W.R.: Mysteries of the Organism (W.R.: Misterije Organizma)

Directed by Dusan Makavejev
Yugoslavia/West Germany 1971, 35mm, color, 86 min.
With Milena Dravic, Jagoda Kaloper, Zoran Radmilovic
Serbo-Croatian with English subtitles

One of the most controversial films of its era, Makavejev’s provocative meditation on the relationship between sexual energy and political force revolves around a portrait of the iconoclastic psychologist Wilhelm Reich and his disciples, potently intercut with imagery of Soviet leader Josef Stalin (mostly culled from social realist fiction films) and juxtaposed with the purely fictional tale of a young Yugoslavian woman’s fatal passion for a frigid Soviet skating star.
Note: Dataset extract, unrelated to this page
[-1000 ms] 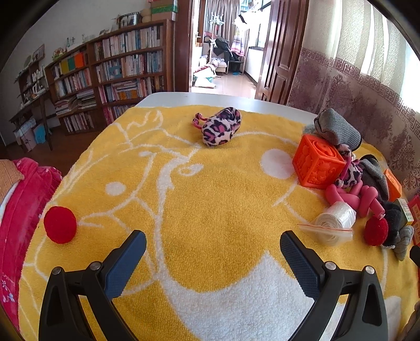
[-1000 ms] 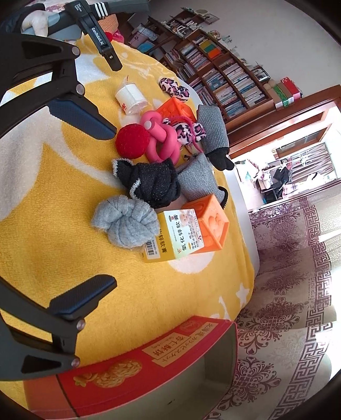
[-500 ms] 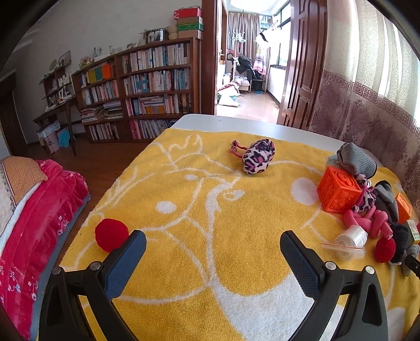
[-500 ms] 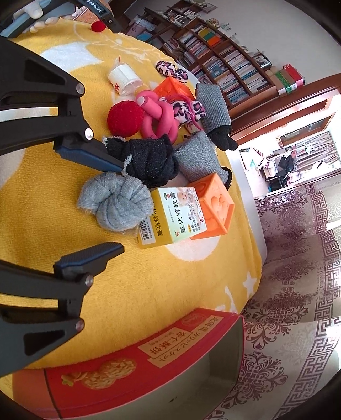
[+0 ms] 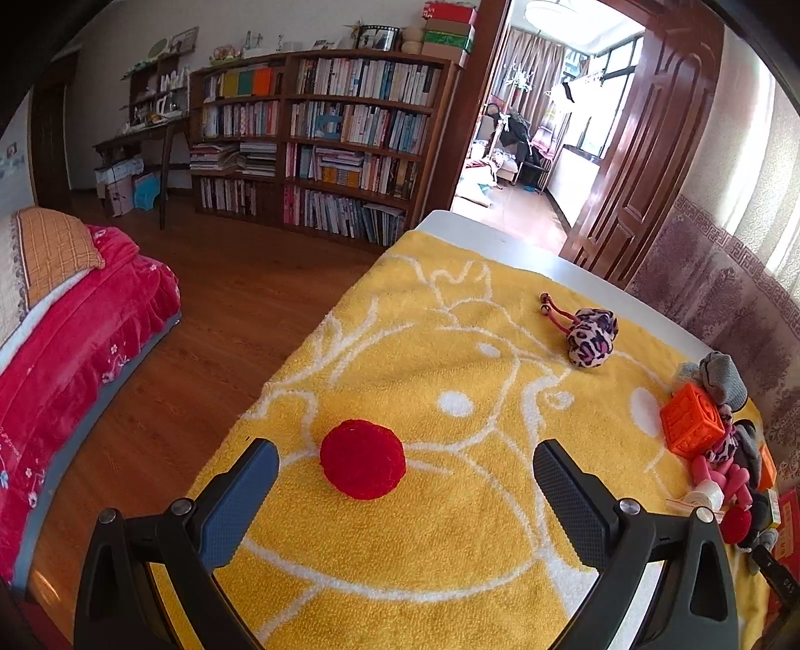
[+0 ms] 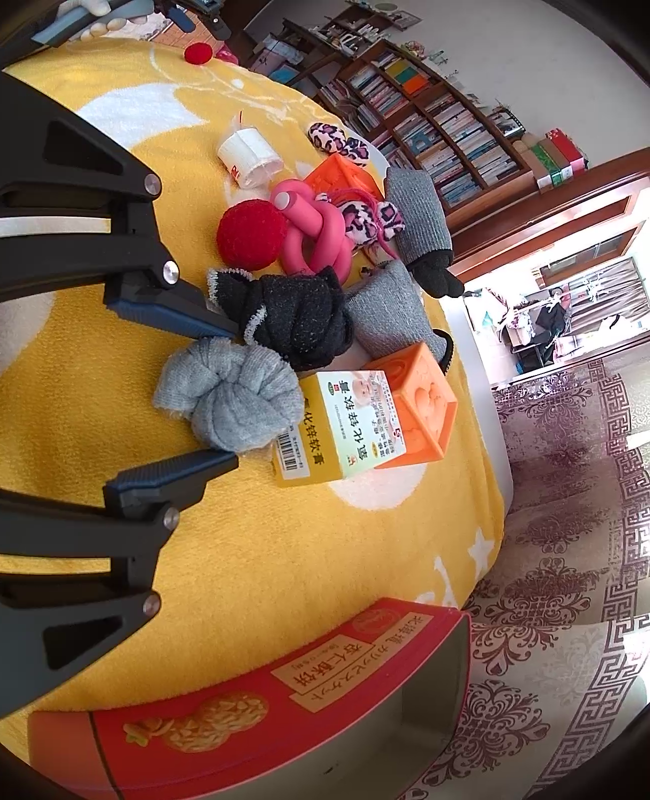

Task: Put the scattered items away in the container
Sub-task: 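Grasp the red pompom with the left gripper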

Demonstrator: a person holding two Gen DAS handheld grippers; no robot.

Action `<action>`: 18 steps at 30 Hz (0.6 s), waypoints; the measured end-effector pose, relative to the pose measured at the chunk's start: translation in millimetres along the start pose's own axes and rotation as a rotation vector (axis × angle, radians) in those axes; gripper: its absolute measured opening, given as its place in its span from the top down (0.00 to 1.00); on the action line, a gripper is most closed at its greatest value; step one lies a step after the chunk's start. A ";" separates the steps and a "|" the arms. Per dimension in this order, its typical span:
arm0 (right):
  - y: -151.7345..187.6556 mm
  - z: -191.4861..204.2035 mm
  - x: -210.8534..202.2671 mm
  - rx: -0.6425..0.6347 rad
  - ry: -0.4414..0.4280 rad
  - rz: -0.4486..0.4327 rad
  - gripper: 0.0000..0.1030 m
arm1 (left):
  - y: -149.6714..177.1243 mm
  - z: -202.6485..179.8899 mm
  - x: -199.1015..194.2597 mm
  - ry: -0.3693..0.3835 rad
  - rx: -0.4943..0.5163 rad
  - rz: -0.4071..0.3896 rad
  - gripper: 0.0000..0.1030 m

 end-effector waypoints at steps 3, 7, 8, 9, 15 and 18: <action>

Attacked by feminists, banned by bureaucrats, and beloved by art film audiences, W.R. remains a valuable summation of the formal inventiveness and anarchic social vision that emerged from the new waves of the 1960s.

November 20 (Monday) 7 pm

Harlan County, U.S.A.

Directed by Barbara Kopple
US 1976, 35mm, b/w and color, 103 min.
With Nimrod Workman, E. B. Allen, Bessie Lou Cornett

This portrait of a coal-miners’ strike in rural Kentucky earned its young director the first of her two Academy Awards and, more important, provided national visibility for an ongoing labor action and its callous suppression by mine owners—events that had previously attracted scant media attention. Amidst the violent clashes between mine bosses, scab workers, and picketing miners and their families, Kopple and her courageous crew capture the extraordinary faith and perseverance of ordinary people fighting to retain their region, their health and safety, and their way of life.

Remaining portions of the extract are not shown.